## Given data
== Segment start ==

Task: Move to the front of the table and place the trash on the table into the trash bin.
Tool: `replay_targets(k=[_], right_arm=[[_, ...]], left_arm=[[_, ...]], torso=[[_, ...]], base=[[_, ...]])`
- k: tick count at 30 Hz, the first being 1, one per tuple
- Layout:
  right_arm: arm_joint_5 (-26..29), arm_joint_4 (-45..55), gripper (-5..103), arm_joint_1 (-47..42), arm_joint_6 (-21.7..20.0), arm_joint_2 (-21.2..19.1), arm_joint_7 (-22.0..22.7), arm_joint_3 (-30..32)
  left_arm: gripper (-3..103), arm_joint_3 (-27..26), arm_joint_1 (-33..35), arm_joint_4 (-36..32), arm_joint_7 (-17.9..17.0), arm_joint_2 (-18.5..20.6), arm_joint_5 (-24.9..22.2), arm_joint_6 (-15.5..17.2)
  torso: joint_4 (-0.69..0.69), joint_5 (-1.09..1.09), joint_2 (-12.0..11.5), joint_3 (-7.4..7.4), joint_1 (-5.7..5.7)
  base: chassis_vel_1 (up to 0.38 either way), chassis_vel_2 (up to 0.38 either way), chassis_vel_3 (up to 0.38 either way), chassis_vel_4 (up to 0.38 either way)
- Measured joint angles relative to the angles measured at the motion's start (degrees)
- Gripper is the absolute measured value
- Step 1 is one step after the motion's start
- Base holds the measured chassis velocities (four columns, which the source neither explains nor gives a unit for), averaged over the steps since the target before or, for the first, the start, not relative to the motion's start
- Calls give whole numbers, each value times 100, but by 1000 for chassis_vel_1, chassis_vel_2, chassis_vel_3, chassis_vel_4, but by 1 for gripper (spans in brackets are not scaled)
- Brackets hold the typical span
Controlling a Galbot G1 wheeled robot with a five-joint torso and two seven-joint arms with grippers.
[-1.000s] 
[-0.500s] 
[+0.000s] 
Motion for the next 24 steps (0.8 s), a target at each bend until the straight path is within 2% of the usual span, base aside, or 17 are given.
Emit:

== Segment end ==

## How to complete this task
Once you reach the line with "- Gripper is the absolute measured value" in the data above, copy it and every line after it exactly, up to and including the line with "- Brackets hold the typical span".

## Expected answer
- Gripper is the absolute measured value
- Step 1 is one step after the motion's start
- Base holds the measured chassis velocities (four columns, which the source neither explains nor gives a unit for), averaged over the steps since the target before or, for the first, the start, not relative to the motion's start
- Calls give whole numbers, each value times 100, but by 1000 for chassis_vel_1, chassis_vel_2, chassis_vel_3, chassis_vel_4, but by 1 for gripper (spans in brackets are not scaled)
- Brackets hold the typical span

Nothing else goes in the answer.